Saudi, VIVA – Saudi menghadirkan wajah yang berbeda saat Ramadhan tiba. Di bawah kampanye global bertajuk “Embrace the Radiance of Ramadan Lights”, Saudi, Welcome to Arabia—brand konsumen dari Saudi Tourism Authority (STA)—mengajak wisatawan merasakan pengalaman perjalanan yang lebih reflektif dan intim pada awal 2026.
Bagi pelancong, termasuk wisatawan Indonesia, Ramadhan di Saudi menawarkan ritme yang unik. Siang hari terasa lebih tenang dan kontemplatif, sementara malam berubah menjadi ruang hidup yang hangat, penuh cahaya, dan sarat tradisi. Inilah momen ketika perjalanan tak sekadar berpindah tempat, tetapi juga menyelami suasana spiritual dan budaya setempat. Scroll untuk tahu lebih lanjut, yuk!
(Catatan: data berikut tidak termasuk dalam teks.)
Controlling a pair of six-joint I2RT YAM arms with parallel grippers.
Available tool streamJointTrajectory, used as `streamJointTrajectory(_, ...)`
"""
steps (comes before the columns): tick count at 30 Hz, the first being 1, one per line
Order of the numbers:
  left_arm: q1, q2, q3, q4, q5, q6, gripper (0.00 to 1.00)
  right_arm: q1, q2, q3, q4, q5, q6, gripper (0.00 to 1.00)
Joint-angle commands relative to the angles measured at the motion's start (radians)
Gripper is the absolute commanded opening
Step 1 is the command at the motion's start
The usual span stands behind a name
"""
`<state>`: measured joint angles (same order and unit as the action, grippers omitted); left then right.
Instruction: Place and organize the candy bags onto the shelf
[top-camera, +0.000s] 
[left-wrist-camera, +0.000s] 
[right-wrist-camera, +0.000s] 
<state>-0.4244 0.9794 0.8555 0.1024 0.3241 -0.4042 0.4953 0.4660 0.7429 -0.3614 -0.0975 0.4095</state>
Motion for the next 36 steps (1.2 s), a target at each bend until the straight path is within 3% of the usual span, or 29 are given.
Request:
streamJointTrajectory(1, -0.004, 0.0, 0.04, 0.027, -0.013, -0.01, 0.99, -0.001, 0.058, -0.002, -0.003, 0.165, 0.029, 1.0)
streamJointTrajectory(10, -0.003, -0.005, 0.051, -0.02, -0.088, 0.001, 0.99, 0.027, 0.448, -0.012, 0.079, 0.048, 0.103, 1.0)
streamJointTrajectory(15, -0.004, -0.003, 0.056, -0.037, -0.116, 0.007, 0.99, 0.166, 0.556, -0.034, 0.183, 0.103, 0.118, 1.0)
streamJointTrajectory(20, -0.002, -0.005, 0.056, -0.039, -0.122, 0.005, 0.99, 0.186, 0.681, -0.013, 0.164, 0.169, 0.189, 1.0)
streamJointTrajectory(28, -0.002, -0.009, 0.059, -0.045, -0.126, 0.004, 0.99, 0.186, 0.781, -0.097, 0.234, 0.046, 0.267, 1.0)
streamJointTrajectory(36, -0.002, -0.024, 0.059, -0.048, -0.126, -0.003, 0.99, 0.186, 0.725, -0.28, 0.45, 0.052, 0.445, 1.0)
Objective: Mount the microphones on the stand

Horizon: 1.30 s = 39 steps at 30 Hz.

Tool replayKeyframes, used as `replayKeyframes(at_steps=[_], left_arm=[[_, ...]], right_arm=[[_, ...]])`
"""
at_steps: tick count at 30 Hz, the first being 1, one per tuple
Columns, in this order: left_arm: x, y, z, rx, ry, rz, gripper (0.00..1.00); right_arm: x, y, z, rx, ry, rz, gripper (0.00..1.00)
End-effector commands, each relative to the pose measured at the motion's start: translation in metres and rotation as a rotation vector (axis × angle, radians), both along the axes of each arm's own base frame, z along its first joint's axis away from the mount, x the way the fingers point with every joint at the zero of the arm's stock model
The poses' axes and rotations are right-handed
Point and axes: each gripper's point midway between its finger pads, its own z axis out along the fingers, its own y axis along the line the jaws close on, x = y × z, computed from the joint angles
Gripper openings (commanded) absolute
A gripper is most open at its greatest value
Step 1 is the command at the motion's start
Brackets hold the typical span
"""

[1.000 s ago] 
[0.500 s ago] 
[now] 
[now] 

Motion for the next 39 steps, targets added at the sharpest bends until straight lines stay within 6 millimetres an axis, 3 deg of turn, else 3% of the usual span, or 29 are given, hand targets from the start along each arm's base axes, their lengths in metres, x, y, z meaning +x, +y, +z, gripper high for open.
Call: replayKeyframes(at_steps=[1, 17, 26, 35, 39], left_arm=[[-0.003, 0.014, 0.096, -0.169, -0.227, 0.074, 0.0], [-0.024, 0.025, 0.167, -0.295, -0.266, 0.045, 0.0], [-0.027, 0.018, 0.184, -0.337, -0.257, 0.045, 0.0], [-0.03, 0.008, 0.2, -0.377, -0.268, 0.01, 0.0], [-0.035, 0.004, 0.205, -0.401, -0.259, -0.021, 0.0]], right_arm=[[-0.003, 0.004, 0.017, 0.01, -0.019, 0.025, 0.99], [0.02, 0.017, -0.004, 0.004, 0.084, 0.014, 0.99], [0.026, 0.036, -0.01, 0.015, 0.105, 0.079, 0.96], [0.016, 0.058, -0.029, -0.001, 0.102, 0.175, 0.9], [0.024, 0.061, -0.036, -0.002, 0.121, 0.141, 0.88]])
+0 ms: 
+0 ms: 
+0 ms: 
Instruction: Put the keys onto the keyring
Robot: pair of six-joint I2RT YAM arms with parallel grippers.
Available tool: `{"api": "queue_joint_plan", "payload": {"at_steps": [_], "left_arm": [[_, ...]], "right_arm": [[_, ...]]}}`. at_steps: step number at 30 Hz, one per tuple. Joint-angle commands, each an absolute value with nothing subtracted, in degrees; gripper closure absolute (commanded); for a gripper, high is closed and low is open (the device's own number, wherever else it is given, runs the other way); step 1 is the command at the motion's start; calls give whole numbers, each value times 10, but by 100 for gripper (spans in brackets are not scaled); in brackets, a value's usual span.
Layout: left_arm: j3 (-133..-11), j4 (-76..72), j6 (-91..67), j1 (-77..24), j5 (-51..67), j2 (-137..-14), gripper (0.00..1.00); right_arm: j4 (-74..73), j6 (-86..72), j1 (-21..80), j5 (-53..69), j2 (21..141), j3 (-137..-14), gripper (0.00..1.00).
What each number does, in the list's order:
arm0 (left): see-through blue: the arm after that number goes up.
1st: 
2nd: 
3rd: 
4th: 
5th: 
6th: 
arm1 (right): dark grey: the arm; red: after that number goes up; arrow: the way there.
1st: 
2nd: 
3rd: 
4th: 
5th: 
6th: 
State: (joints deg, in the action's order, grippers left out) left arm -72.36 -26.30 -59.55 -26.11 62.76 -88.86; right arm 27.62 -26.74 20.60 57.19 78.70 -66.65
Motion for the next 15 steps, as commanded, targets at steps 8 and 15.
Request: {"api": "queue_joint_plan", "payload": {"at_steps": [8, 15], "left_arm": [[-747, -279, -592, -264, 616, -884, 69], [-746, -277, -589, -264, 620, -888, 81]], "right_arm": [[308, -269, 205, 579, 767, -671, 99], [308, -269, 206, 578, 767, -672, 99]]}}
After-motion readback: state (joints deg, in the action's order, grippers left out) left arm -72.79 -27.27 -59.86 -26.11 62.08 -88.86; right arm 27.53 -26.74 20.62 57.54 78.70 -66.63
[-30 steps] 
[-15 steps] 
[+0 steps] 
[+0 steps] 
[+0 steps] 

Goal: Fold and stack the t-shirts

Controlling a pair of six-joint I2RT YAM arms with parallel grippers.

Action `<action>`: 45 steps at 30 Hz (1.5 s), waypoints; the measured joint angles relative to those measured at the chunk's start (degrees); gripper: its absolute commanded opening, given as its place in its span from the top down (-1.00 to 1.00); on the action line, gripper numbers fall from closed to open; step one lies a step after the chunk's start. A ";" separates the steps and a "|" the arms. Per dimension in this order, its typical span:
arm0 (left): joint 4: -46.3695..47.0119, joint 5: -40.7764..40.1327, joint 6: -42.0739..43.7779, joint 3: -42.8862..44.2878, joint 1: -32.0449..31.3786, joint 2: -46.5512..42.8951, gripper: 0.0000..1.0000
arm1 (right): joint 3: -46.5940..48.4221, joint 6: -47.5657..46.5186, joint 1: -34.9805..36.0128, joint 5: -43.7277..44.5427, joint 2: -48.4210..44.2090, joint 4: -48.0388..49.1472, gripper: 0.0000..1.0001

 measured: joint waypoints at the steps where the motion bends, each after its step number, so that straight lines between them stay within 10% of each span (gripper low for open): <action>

Dua destinasi yang paling mencuri perhatian dalam narasi perjalanan Ramadhan ini adalah The Red Sea dan AlUla. Di kawasan The Red Sea, wisatawan disuguhkan lanskap pesisir yang hening dengan desain arsitektur kontemporer yang menyatu dengan alam. Resor-resor di kawasan ini menjadi ruang ideal untuk wellness, relaksasi, dan jeda dari hiruk pikuk, terutama di siang hari Ramadhan yang berjalan perlahan.
Sementara itu, AlUla menawarkan pengalaman yang sama sekali berbeda. Dikelilingi formasi batuan purba, situs warisan dunia, dan lanskap gurun yang dramatis, AlUla menghadirkan suasana Ramadhan yang khusyuk dan berkarakter. Saat matahari terbenam, kawasan ini berubah menjadi panggung budaya dengan pencahayaan lembut, sajian kuliner khas, serta atmosfer malam yang intim.
Tak hanya di kawasan resor, nuansa Ramadhan juga terasa kuat di kota-kota utama seperti Riyadh, Jeddah, dan Diriyah. Ketiganya menghadirkan pengalaman urban yang hidup selepas berbuka. Jalanan kota dipenuhi cahaya temaram, pasar malam bermunculan, dan tenda-tenda Ramadhan menjadi titik temu warga lokal dan wisatawan. Aktivitas sahur, kuliner khas Ramadhan, hingga acara musiman memperlihatkan sisi Saudi yang hangat dan inklusif.
Bagi wisatawan Indonesia, pengalaman ini terasa akrab sekaligus baru. Tradisi berbuka bersama, suasana malam yang ramai namun penuh makna, serta nilai kebersamaan yang kuat menjadi benang merah yang menghubungkan budaya Saudi dan Indonesia selama Ramadhan.